Quelle: Heinz Helwig

Stahnsdorf. Eine preisverdächtige Facharbeit hat Lina Jurisch aus der zehnten Klasse des Vicco-von-Bülow-Gymnasiums im vorigen Schuljahr im Fach Geschichte geschrieben. Die Arbeit gefiel ihrer Geschichtslehrerin Manuela Sissakis so gut, dass sie dem Mädchen vorschlug, sich damit am Geschichtswettbewerb des Bundespräsidenten zu beteiligen. Lina reichte ihre Arbeit zu Beginn dieses Jahres online ein und erhält jetzt einen mit 250 Euro dotierten Landespreis. Im Deutschen Historischen Museum in Berlin nimmt sie an diesem Mittwoch ihre Auszeichnung entgegen. Zum Oberthema „Anders sein in der Geschichte“ beschäftigte sich die Gymnasiastin mit der Diskriminierung Homosexueller in der DDR.

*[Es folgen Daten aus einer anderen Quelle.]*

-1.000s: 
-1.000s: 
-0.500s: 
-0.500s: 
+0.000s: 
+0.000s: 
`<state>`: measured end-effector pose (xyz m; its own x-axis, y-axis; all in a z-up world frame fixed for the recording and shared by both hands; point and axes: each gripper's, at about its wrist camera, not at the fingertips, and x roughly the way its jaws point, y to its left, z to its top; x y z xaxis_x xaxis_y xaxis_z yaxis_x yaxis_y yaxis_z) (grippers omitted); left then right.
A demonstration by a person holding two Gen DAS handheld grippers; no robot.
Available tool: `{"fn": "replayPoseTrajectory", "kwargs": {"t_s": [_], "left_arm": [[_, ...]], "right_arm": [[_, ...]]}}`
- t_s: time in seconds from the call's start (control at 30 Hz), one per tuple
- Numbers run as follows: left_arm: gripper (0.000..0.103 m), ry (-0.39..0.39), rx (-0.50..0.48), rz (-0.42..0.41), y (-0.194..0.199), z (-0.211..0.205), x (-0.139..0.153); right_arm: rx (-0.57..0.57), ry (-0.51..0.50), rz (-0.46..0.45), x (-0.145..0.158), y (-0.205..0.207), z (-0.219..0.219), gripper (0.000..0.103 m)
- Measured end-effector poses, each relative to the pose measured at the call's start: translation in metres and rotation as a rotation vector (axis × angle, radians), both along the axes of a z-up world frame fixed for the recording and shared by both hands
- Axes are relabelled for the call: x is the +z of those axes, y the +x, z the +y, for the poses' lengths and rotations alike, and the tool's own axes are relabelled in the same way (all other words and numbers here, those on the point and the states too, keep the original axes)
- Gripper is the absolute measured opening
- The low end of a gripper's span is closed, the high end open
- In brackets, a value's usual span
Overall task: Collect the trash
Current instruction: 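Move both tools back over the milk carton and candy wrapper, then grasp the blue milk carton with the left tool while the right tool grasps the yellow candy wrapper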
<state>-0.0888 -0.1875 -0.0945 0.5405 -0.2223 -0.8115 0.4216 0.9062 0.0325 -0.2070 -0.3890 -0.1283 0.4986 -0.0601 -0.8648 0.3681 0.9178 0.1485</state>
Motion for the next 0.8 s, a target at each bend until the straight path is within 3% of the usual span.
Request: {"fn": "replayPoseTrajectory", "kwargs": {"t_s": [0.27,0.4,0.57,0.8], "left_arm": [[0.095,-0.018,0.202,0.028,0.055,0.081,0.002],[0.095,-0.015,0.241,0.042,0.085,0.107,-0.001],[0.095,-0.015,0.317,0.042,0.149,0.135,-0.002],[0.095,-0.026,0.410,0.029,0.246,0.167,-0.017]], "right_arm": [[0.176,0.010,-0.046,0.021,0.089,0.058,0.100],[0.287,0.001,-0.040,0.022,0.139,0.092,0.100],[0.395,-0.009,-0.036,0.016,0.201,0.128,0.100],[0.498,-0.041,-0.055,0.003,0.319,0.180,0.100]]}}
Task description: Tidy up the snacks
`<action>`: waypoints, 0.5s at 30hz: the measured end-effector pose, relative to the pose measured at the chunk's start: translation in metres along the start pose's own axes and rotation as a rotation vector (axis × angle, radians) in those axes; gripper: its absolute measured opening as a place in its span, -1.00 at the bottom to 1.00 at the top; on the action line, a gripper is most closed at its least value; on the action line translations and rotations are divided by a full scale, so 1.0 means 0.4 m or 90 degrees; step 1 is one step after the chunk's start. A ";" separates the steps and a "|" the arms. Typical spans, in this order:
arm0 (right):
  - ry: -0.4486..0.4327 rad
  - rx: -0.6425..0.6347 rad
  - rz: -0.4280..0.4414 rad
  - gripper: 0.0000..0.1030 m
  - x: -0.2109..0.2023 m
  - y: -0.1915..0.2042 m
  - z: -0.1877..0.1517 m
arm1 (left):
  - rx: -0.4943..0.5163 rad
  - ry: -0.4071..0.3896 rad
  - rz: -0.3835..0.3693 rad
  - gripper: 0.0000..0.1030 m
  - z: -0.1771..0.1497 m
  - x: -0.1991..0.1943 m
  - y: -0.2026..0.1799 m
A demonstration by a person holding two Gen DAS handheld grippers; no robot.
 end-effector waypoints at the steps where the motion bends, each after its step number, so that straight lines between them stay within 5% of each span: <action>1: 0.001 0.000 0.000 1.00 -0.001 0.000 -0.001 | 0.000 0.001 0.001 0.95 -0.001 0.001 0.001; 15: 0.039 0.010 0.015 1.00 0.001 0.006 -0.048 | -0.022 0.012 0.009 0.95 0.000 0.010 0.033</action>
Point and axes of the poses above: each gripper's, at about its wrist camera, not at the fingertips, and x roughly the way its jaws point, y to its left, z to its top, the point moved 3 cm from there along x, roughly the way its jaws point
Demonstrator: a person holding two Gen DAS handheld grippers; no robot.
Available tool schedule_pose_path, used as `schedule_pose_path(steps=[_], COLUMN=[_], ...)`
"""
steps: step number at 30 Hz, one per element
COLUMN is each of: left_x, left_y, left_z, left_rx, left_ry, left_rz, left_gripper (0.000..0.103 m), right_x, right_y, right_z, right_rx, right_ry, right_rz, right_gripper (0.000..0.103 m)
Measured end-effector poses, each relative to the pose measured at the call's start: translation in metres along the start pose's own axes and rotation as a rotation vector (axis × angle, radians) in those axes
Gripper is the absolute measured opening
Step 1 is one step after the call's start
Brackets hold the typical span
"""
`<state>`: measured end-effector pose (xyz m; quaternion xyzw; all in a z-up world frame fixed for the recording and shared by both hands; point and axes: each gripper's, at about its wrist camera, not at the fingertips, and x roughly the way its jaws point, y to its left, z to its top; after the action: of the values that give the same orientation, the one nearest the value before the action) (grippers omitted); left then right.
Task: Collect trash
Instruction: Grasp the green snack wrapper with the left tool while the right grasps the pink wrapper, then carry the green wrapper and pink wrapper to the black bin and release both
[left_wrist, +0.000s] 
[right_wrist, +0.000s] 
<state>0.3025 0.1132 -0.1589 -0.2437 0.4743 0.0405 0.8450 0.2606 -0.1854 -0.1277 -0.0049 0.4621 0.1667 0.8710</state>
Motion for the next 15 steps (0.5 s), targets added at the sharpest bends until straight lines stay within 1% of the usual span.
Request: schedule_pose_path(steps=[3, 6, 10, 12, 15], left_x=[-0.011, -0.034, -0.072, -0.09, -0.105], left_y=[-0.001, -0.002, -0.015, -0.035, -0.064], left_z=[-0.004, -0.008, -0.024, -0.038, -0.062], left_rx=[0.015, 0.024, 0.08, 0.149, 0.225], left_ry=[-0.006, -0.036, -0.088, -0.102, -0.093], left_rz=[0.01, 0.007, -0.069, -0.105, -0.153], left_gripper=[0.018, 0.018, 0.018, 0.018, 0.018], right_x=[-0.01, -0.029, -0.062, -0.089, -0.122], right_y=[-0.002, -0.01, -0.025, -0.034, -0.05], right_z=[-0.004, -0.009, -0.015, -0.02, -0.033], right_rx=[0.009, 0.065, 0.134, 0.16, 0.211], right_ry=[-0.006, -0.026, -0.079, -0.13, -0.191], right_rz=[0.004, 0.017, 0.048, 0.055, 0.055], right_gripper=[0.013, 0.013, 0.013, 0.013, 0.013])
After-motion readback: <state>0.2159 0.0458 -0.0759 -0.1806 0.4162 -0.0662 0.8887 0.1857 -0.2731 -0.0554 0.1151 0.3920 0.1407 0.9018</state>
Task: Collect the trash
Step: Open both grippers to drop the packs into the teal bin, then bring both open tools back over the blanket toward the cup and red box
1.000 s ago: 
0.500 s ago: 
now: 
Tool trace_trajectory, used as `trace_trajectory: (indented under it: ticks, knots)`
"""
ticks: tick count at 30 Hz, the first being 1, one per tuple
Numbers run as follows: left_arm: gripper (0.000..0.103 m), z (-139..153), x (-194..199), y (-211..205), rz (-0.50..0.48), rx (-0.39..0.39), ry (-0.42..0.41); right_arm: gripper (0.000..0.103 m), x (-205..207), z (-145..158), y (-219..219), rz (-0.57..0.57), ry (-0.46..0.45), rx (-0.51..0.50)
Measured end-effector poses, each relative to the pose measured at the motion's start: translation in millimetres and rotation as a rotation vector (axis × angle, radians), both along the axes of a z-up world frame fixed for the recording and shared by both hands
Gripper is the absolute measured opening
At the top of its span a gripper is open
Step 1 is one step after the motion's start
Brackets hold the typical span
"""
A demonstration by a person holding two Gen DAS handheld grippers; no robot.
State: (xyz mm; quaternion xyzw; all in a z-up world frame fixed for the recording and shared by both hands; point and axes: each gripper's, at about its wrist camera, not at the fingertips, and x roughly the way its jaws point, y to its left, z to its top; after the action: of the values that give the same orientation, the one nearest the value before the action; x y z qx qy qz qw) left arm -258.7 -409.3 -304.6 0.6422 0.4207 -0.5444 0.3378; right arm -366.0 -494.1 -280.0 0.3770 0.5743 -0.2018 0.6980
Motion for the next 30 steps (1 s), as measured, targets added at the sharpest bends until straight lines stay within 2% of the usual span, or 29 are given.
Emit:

Bei ihrer Arbeit hatte sich Lina auf die 1970-er und 1980-er Jahre in der DDR konzentriert. „Es war nicht einfach, zu diesem Thema zu recherchieren. Die Staatsführung hatte Homosexualität zwar geduldet. Doch für die Gesellschaft war dieses Thema tabu“, sagt die Schülerin. Über die Schwulenberatung in Berlin erfuhr sie von einem regelmäßigen Treffen von Männern, die ihr eventuell weiterhelfen könnten. An die Anwesenheit des jungen Mädchen und ihrer Lehrerin inmitten von über 50-Jährigen mussten sich beide Seiten erst einmal gewöhnen. Allmählich aber wich die Zurückhaltung am Stammtisch.

Jemand erzählte ihr von einem Studenten, der zwei Kommilitonen zusammen sah und dies der Universitätsleitung meldete. Daraufhin folgte ein Schauprozess und die beiden Studenten flogen von der Uni. „Da wurde mir klar, so etwas darf nie ’rauskommen“, sagte der Mann zu Lina. Die DDR behandelte Homosexuelle wie Kranke, die therapiert werden müssten – auch mit Stromstößen, wie ihr ein ehemaliger Arzthelfer verriet. „Wir haben auch in der Klasse über den Begriff Schwul als Schimpfwort diskutiert. Die meisten benutzen es unbewusst, ohne den tieferen Sinn zu begreifen. Nach meinem Bericht denken vielleicht einige jetzt doch anders darüber“, hofft Lina.

Die Schülerin möchte später einmal Geschichte oder Sprachen studieren. Ihre Facharbeit wird jetzt für den Bundeswettbewerb eingereicht. Vielleicht erringt Lina Jurisch auch dort einen der drei Bundespreise.